> _What is expected_: Locate each line with the string "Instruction" in the listing below and copy it.
[Data supplied — start]
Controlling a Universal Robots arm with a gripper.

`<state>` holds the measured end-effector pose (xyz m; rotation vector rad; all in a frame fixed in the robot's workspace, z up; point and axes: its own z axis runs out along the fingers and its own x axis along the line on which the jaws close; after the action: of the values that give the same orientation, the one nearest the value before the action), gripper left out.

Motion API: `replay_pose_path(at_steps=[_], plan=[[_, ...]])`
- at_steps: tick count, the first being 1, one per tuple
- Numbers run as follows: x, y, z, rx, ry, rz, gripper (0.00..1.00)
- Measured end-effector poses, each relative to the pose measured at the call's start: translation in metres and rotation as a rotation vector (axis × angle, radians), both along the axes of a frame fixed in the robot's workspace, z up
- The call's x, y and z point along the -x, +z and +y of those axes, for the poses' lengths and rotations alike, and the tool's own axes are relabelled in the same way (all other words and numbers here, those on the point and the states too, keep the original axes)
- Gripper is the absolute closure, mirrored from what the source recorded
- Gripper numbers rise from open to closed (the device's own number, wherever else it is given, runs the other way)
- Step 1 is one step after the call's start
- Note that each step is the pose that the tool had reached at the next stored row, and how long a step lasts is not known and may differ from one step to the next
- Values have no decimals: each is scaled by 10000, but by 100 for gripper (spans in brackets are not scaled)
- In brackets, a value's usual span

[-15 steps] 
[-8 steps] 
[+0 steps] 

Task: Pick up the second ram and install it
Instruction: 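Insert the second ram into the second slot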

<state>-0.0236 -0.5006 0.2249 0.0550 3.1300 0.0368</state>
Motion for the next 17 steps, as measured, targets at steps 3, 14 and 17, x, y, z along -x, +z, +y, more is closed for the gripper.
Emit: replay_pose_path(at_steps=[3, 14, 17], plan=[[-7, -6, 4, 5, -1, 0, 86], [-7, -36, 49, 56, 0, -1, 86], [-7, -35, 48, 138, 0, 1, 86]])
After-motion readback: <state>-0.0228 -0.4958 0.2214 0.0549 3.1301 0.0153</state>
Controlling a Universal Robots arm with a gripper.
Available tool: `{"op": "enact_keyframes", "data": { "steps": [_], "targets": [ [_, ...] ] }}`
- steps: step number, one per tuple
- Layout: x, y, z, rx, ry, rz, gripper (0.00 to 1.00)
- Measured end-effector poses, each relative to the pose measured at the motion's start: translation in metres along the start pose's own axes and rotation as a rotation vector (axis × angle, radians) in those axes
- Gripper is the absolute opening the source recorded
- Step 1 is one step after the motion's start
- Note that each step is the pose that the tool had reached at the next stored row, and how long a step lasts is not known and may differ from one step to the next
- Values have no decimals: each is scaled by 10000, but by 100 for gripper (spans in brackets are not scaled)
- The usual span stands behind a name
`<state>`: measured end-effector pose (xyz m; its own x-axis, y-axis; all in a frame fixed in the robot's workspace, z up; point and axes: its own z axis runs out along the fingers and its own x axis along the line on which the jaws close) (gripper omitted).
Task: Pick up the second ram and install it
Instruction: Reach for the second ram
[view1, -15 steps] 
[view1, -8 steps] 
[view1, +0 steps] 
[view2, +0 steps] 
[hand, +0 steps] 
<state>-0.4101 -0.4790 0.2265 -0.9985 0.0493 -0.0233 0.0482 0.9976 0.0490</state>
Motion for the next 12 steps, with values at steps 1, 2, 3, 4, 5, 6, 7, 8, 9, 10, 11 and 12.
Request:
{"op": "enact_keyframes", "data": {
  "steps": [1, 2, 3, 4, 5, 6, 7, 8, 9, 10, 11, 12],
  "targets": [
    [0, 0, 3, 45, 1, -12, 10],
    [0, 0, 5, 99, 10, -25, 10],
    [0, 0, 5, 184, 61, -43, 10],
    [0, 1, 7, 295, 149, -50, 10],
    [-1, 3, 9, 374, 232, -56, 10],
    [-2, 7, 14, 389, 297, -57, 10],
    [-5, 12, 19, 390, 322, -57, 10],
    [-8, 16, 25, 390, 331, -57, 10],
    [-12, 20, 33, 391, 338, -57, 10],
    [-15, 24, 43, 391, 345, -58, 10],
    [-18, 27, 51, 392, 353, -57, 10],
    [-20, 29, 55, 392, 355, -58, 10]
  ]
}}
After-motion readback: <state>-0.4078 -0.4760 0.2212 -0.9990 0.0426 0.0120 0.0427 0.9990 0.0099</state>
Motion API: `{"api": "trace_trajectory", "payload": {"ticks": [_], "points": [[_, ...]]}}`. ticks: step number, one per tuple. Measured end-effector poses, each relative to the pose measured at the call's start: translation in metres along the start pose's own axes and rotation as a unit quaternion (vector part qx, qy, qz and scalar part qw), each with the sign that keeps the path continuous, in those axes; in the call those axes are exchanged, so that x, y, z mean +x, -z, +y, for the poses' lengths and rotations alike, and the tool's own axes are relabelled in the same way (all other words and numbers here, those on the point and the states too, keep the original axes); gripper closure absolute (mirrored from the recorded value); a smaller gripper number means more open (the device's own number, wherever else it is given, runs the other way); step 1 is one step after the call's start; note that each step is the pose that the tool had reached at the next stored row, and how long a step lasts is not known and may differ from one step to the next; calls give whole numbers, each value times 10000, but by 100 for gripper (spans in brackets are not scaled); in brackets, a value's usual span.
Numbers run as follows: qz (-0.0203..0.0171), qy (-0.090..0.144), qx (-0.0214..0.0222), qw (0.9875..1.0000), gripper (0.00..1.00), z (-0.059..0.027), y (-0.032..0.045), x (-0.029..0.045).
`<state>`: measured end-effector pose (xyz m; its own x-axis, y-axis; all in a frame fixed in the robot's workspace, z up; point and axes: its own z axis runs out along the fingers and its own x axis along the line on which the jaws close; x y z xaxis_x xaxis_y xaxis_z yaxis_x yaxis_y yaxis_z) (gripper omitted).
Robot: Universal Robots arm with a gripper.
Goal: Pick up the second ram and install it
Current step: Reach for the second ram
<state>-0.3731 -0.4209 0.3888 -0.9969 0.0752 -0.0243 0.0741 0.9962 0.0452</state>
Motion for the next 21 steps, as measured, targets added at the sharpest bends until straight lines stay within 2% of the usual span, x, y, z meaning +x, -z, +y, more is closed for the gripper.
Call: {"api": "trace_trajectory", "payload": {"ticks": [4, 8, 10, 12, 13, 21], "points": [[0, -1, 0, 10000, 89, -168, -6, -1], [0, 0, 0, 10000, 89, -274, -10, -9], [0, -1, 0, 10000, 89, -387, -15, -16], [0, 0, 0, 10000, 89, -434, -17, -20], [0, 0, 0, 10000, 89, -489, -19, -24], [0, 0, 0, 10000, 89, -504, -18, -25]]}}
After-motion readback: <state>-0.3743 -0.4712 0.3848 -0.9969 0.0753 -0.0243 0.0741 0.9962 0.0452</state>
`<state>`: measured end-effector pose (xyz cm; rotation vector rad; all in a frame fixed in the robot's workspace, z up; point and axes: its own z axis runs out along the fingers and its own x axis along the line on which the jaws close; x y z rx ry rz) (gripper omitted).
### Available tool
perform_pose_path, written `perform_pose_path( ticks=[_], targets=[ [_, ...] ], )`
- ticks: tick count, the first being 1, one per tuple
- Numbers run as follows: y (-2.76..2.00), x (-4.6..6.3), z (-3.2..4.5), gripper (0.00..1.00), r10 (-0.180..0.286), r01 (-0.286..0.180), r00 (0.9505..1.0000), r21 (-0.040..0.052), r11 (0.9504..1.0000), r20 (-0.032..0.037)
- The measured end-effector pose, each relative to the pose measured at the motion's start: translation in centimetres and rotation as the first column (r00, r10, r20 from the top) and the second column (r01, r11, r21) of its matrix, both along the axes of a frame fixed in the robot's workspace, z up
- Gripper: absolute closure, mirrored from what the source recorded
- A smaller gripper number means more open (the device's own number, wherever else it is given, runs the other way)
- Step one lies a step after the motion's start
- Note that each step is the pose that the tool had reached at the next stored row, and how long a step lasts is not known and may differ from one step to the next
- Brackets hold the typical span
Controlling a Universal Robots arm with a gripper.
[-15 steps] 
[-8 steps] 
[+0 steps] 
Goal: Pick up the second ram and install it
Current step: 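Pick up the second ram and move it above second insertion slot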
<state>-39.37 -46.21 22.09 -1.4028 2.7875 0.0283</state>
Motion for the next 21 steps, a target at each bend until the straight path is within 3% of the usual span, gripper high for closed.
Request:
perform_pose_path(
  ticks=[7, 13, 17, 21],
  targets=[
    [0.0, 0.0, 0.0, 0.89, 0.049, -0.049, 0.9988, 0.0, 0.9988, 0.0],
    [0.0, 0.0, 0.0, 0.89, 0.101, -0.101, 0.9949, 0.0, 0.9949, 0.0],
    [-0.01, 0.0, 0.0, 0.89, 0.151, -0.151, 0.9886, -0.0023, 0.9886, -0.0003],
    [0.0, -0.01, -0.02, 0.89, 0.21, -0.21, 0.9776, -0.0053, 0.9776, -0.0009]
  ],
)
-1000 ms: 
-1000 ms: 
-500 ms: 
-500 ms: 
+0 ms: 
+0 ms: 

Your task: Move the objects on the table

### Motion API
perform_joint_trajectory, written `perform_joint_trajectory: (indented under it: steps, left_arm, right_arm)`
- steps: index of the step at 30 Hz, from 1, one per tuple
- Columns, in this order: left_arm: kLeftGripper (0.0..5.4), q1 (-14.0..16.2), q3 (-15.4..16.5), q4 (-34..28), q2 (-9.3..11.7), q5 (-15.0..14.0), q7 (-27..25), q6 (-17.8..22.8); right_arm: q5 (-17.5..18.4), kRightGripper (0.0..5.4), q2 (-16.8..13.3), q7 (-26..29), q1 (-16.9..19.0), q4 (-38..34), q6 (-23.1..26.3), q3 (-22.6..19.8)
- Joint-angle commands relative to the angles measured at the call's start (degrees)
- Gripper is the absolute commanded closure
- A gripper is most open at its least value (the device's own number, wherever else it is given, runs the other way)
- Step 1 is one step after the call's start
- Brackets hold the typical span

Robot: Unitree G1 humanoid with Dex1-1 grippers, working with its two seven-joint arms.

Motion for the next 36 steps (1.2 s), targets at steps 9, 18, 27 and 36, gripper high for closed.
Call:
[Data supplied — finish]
> _The completed task_:
Instruction: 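Insert the second ram into the second slot
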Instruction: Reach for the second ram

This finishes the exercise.